Enhancing Predictive Accuracy in Cardiovascular Disease Diagnosis: A Hybrid Approach Using RFAP Feature Selection and Random Forest Modeling
Vikram Pasupuleti, Bharadwaj Thuraka, Chandra Shikhi Kodete, V Priyadarshini, Koti Mani Kumar Tirumanadham, Vahiduddin Shariff
Abstract
Cardiovascular disease remains one of the leading causes of death all over the world and is characterized by ailments affecting cardiovascular structures, such as the heart failure, arrhythmia, and coronary artery diseases. It has multiple roots based on genetic influences on the disease, meals, drinks, physical inactivity, or presence of other diseases including hypertension, and diabetes.
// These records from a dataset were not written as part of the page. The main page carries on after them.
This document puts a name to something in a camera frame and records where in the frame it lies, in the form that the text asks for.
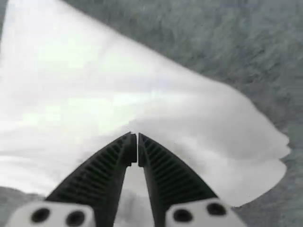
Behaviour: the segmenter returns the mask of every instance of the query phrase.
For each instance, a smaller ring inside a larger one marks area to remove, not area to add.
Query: textured gray surface
[[[5,1],[1,2],[0,18],[3,18]],[[293,151],[283,160],[288,167],[284,179],[268,193],[235,211],[250,227],[302,226],[303,1],[66,2],[168,58],[248,96],[290,137]],[[13,201],[1,201],[0,206],[5,206],[7,212],[10,207],[16,207],[17,201],[24,200],[14,197]]]

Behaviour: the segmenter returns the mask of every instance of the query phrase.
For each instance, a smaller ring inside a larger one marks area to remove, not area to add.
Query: gray carpet
[[[3,19],[5,0],[1,2]],[[234,210],[249,227],[302,226],[302,0],[66,2],[185,67],[248,96],[290,137],[293,150],[283,159],[288,167],[283,180],[257,200]],[[8,210],[15,209],[24,198],[27,197],[0,200],[0,226]]]

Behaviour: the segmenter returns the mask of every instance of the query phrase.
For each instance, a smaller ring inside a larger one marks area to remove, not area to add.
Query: screw hole
[[[224,216],[226,215],[226,209],[219,203],[211,203],[207,206],[207,211],[210,215]]]
[[[193,215],[186,209],[178,209],[174,212],[174,220],[177,222],[190,222]]]
[[[41,223],[48,219],[50,215],[50,210],[48,208],[41,208],[36,210],[32,215],[32,222]]]
[[[74,211],[68,215],[66,224],[71,227],[78,227],[83,224],[84,219],[85,215],[82,211]]]

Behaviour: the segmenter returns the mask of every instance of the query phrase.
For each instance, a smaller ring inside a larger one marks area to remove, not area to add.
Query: white cloth
[[[61,1],[10,0],[1,42],[0,185],[47,195],[129,131],[177,154],[232,206],[274,187],[286,171],[279,159],[290,152],[288,137],[228,85]],[[148,200],[138,167],[128,168],[126,189]]]

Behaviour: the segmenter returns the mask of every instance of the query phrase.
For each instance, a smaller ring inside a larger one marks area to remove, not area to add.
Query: white fabric
[[[232,206],[286,171],[288,137],[249,99],[58,0],[8,2],[0,78],[2,186],[47,195],[129,131],[177,154]],[[148,200],[134,165],[125,189]]]

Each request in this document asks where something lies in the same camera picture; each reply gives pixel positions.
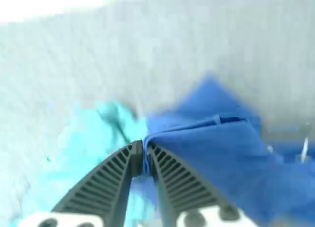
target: white surface
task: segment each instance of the white surface
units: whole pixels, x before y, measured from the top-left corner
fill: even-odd
[[[40,16],[63,14],[84,7],[103,6],[113,0],[0,0],[0,23],[22,22]]]
[[[219,216],[219,207],[212,206],[207,208],[201,208],[198,210],[206,220],[205,227],[258,227],[252,220],[250,220],[241,210],[240,219],[234,222],[222,221]],[[177,221],[177,227],[186,227],[185,216],[186,212],[183,212]],[[58,221],[58,227],[77,227],[83,223],[92,223],[94,227],[103,227],[102,220],[98,216],[93,215],[79,215],[79,214],[67,214],[56,212],[37,212],[22,221],[20,221],[18,227],[37,227],[46,219],[56,219]],[[157,223],[151,222],[149,227],[157,226]]]
[[[84,223],[91,223],[94,227],[103,227],[103,220],[94,215],[78,215],[56,212],[37,212],[19,222],[18,227],[38,227],[47,219],[55,219],[58,227],[78,227]]]
[[[241,210],[240,219],[234,222],[222,221],[219,216],[219,207],[212,206],[199,209],[199,212],[206,219],[205,227],[258,227],[252,220],[250,220]],[[187,213],[182,213],[177,221],[178,227],[186,227],[185,216]]]

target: light blue cloth
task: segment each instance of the light blue cloth
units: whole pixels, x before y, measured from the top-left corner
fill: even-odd
[[[69,126],[60,135],[60,154],[50,157],[47,169],[38,173],[23,199],[22,218],[52,208],[78,181],[113,152],[147,134],[145,118],[135,120],[119,102],[97,102],[94,109],[76,109]],[[130,191],[125,226],[134,219],[148,219],[154,206],[137,191]],[[19,220],[11,223],[15,227]]]

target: blue cloth
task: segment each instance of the blue cloth
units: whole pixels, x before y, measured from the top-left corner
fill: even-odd
[[[60,134],[62,147],[51,156],[44,171],[36,175],[23,198],[20,219],[37,211],[51,211],[63,196],[89,171],[113,152],[147,134],[145,118],[136,120],[132,112],[118,102],[97,102],[93,109],[76,109],[68,126]],[[135,219],[148,219],[155,207],[137,192],[139,180],[132,181],[125,227]],[[18,221],[11,223],[17,226]]]
[[[259,225],[287,216],[315,224],[314,162],[292,161],[303,143],[291,144],[295,152],[288,153],[288,144],[275,143],[282,151],[268,152],[259,115],[214,79],[176,108],[149,117],[147,126],[145,148],[154,142],[188,162]],[[148,173],[146,159],[143,168]],[[144,195],[156,201],[150,185],[142,187]]]

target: dark blue towel
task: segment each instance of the dark blue towel
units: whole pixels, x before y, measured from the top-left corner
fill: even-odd
[[[147,126],[145,147],[154,142],[188,162],[259,225],[276,217],[315,223],[314,162],[285,162],[284,153],[268,152],[260,117],[212,78]],[[147,161],[143,166],[148,172]],[[156,201],[152,187],[144,189]]]

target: gray background
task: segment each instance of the gray background
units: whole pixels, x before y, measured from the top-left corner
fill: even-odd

Heart diseases are still rampant in the world despite the development in the research on diseases and in healthcare. This is mainly because of the increasing average life span of individuals as well as increased cases of urbanization and adoption of poor-quality diets and leading inactive or sedentary lives. Such problems further escalate due to shortcomings in healthcare provision and preventive options by socioeconomic differences, especially affecting the needy populace. Hence, there is a rising focus on using complex technologies such as artifices and machine intelligence, along with big data analytics and predictive models, in handling these issues. These methodologies utilize computational methods and large-scale data to enhance risk assessment, optimize treatment pathways, and alleviate the overall burden of cardiac disease on healthcare systems and individuals. The concentration of this research is on the systematic application of rigorous data preprocessing, class imbalance correction using techniques such as SMOTE, and outlier management using methods such as IQR, in order to improve the effectiveness of predictive modelling. This study intends to improve predictive accuracy and model generalizability, thereby contributing to improvements in healthcare decision-making and patient care outcomes, by utilizing the RFAP hybrid technique for feature selection and Random Forest for modelling.